Non è proprio andata come previsto l’avventura dello Special One a Madrid, eppure a Oporto, Londra e Milano ancora si ricordano le gesta del portoghese. Il portoghese, con il suo carisma, è sempre riuscito a vincere ancor prima di sollevare i trofei, cosa è andato storto questa volta? Alessio Dell’Anna ci offre spunti di riflessione per provare ad indagare il divorzio tra due sposi perfetti. Ma certamente non fatti l’uno per l’altro.
Caro Josè, avrei immaginato tutto per te quest’anno al Real, ma mai che te ne andassi così come te ne andrai: subissato dai fischi del Bernabeu.
Un episodio tutt’altro che marginale, anzi storico oserei dire. E’ la prima volta infatti che te ne vai da una squadra senza lasciare un bel ricordo. Niente lacrime, niente abbracci, niente rimpianti. Hai sventolato orgogliosamente in conferenza stampa uno dei tuoi “pizzini” per ricordare a tutti, soprattutto ai giornalisti, che in fondo qualcosa di grande l’hai comunque fatto.
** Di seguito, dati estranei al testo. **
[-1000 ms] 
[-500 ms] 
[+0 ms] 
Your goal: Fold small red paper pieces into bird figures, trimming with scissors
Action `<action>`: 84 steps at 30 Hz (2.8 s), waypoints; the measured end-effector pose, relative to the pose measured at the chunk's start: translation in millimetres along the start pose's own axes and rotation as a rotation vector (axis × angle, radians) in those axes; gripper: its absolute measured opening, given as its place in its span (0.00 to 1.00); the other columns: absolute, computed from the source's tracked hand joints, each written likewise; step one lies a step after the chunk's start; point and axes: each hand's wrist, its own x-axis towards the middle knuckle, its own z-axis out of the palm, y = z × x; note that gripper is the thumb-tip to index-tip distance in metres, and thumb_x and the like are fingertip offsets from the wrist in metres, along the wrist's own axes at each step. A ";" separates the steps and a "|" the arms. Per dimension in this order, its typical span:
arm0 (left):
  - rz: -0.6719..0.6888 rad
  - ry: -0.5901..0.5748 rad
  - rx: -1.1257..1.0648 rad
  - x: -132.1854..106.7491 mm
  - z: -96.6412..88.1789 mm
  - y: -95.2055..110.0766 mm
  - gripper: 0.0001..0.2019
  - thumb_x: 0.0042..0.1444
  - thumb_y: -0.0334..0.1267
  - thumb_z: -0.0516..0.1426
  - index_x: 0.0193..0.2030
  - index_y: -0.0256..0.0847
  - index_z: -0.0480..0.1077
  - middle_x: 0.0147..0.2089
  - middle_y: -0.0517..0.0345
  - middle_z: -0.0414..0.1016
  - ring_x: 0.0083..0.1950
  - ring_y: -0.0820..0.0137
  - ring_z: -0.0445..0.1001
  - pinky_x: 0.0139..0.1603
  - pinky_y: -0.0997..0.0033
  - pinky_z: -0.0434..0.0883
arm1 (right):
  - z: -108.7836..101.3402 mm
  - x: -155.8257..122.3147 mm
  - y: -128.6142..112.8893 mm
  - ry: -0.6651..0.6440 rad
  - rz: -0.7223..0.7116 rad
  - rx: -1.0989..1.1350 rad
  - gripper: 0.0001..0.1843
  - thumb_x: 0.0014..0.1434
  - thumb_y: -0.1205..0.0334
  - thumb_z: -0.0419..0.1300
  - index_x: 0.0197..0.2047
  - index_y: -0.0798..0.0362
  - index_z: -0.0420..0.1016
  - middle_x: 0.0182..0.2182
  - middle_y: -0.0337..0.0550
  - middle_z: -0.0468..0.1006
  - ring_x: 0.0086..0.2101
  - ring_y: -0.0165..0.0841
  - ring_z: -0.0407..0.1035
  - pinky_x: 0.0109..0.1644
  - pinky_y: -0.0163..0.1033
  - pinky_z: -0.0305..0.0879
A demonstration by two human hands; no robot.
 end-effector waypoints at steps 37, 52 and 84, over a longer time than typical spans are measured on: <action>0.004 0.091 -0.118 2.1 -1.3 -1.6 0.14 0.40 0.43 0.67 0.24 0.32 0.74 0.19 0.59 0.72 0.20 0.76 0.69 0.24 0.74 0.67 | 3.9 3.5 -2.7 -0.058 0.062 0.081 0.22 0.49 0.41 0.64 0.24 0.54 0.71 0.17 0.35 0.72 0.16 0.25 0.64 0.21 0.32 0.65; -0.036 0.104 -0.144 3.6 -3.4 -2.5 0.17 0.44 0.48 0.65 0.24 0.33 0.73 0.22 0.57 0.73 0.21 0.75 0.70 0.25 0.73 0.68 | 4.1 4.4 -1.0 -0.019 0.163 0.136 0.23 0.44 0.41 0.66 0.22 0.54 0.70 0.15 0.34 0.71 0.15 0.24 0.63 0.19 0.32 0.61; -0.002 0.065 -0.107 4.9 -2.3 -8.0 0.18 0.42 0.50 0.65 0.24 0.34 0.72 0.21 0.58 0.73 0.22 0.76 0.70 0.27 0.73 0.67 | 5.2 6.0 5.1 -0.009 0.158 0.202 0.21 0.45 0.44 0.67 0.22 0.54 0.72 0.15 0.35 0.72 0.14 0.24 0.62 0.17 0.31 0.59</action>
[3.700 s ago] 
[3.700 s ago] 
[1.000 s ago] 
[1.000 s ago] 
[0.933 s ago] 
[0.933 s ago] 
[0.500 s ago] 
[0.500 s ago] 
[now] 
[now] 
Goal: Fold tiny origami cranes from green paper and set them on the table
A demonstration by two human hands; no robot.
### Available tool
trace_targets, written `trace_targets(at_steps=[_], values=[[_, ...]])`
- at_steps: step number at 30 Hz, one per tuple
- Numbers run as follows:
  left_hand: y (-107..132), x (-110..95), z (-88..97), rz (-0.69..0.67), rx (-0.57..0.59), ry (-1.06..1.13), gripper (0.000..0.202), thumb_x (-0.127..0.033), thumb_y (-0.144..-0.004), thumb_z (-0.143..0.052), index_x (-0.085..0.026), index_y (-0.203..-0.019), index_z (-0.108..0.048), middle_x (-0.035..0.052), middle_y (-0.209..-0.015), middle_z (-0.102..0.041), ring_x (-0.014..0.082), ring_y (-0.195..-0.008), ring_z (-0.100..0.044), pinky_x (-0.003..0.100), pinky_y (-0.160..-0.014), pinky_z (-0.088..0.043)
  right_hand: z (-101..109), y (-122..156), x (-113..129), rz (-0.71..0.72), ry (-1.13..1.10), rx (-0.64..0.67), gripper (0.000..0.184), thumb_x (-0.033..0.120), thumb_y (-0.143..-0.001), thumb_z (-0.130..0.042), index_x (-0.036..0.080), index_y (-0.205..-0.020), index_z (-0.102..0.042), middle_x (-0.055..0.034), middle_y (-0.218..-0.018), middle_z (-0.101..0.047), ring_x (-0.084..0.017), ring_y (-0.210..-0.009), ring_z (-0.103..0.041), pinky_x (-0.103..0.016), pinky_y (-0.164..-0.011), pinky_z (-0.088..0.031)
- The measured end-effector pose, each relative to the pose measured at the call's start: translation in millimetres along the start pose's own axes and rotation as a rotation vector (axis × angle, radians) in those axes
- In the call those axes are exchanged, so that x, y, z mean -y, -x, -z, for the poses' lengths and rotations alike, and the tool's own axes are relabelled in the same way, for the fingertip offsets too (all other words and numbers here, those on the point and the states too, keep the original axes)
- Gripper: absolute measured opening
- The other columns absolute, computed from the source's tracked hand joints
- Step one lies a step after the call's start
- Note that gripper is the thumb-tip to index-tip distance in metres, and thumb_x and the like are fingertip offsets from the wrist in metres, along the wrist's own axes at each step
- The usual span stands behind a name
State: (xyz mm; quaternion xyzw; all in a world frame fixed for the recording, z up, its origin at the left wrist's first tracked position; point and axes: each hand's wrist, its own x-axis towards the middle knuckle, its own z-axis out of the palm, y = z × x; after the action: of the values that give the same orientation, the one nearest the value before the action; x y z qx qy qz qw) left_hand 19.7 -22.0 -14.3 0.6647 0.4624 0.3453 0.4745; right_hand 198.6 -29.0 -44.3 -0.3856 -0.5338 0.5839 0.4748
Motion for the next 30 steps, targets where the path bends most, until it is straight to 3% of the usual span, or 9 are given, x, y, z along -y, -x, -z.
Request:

Hai vinto tu la Liga dei record (101 punti), hai raggiunto tu tre semifinali di Champions in tre anni, contro le cinque in ventuno dei tuoi predecessori. Tutto vero. Ma, sei stato tu stesso a dirlo, sempre in quella conferenza ormai già storica: arrivarci vicino non basta, non è ai quasi che bisogna guardare, come un Ranieri qualunque. Come “special” hai inevitabilmente perso. Ammetterlo in fondo ti ha riabilitato da una fine che sarebbe stata ancora più ingloriosa.
Eri venuto a Madrid per realizzare il tuo progetto più glorioso, quello che avrebbe dato la dècima al Real, e a te la terza. Ma, al di là della Champions, che dopotutto neanche a Londra conquistasti, hai fallito laddove mai ti era riuscito farlo: farti amare. Tre anni senza un affetto di questo tipo sono lunghi, e ti hanno consumato, dentro e fuori, ancora più dello stress insopportabile che deve comportare allenare la squadra più grande del mondo. Il tuo viso era meno disteso, il tuo look più sciatto, la tua parlata più stanca, come se la concentrazione verso l’obiettivo impedisse di disperdere energia in qualsiasi altro modo. Hai lavorato tanto, ti sei impegnato, ma hai scelto forse la squadra sbagliata per quello che doveva essere il punto culminante della tua carriera.
Hai sempre tirato su eserciti di giocatori pronti a dare tutto per te, motivandoli a lottare contro chi rappresentava l’establishment calcistico, il mantra dei deboli contro i forti. Ma Madrid -la città della monarchia, del franchismo, del potere- non è debole. E’ un’ amante narcisistica che guarda solo a sè stessa e al suo mito: conservatrice, pura, blanca. Non accetta ingerenze né vati stranieri che ne mettano in discussione l’integrità reale. Ecco perché lasciare fuori Casillas ti è costato più caro di quanto pensassi. A poco è servito combattere con asprezza, troppa, pure per te, la guerra contro gli odiati rivali del Barcellona, quando ne avevi una civile all’interno della tua stessa società. Cosa non ha funzionato non lo so, so solo che ora che non ci sarai più avrò un motivo in più per detestare il Madrid, che tanta fatica ho fatto ad amare in questi tre anni, e che ho amato solo perchè c’era un tiranno ancora più forte da abbattere, il Barça, ma soprattutto perché a guidare quella rivoluzione (fallita) c’eri proprio tu.
Ora che tutto è tornato alla normalità, ora che le gerarchie in tutta Europa vanno redistribuendosi dopo la caduta congiunta (e chissà quanto casuale) delle due case reali di Spagna, spero che, dovunque andrai, continuerai ad apporre la tua firma.
Che la Spagna per te torni ad essere terra di conquista, sempre dietro le barricate di una sfida apparentemente scomoda e impossibile. E’ quello il posto per chi è Special.